Dall’altro lato, Dimon guarda con preoccupazione alla disputa commerciale tra l’America di Donald Trump e la Cina che, se si traducesse in una vera e propria guerra commerciale, potrebbe cancellare gran parte dei progressi che l’amministrazione Usa ha, a suo avviso, compiuto.
Il ceo di JP Morgan teme in particolare il rischio che Donald Trump decida di imporre un altro round di dazi doganali contro la Cina per un valore di $200 miliardi. A proposito di Trump, Dimon ha spezzato qualche lancia a suo favore:
“Il presidente può essere colpevolizzato per molte cose che non ha fatto, ma ha fatto anche qualcosa, accelerando la crescita. Abbiamo avuto (una crescita del) 20% nel corso di 10 anni, avrebbe dovuto essere del 40%. Spero che continueremo con politiche che accelerino la crescita, che è positiva per tutti gli americani”.
Un forte assist all’espansione dei fondamentali economici Usa, ha confermato Dimon, è arrivato dalla riforma fiscale firmata da Trump a dicembre, che ha abbassato le tasse federali pagate dalle imprese dal 35% al 21%.
“Avevamo bisogno di tasse competitive – ha detto il numero uno di JP Morgan – E gli americani dovrebbero capire che per 20 anni siamo stati sempre meno competitivi, portando i capitali e i cervelli a fuggire all’estero“.
Dimon non si è mostrato preoccupato del recente sell off che ha colpito i titoli tecnologici.
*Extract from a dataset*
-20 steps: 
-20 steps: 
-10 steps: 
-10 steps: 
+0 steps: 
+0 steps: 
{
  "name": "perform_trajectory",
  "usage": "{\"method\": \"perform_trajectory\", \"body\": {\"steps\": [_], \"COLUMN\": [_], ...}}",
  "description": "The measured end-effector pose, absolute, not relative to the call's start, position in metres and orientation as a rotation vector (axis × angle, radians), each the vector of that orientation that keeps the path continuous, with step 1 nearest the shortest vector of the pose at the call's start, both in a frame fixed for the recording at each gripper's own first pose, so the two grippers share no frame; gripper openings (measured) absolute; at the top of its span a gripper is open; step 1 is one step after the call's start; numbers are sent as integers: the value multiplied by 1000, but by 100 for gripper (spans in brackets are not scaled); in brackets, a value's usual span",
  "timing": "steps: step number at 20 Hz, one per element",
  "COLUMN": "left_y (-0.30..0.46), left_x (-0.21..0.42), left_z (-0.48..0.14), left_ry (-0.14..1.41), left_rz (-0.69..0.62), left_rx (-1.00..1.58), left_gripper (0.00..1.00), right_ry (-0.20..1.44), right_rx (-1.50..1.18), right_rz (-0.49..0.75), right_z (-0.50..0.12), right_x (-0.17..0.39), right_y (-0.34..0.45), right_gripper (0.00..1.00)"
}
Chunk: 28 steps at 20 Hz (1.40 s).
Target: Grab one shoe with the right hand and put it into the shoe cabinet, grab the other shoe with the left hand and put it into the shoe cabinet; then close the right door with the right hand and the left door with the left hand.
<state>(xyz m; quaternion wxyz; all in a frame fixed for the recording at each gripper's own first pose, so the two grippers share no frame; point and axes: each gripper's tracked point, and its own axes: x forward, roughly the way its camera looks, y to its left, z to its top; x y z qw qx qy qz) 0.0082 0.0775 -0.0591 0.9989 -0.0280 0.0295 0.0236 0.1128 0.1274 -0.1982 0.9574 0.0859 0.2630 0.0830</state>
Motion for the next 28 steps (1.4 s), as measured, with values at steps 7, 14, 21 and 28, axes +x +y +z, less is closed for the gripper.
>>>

“L’economia appare solida”, ha detto, facendo riferimento anche al fatto che “le spese in conto capitale stanno crescendo, che più persone stanno tornando al lavoro e che il tasso di disoccupazione potrebbe testare quest’anno il minimo del Dopoguerra“.
Si tratta, ha aggiunto, di “fattori tutti positivi”, che si accompagnano a un sistema meno indebitato rispetto a quello del 2007. Sul Nasdaq che ha perso più dell’1% nella sessione di lunedì, Dimon ha sottolineato che, “se c’è una chance che l’economia continui a rafforzarsi crescendo per altri due anni, se questo sarà vero, allora i prezzi delle azioni sono giustificati”.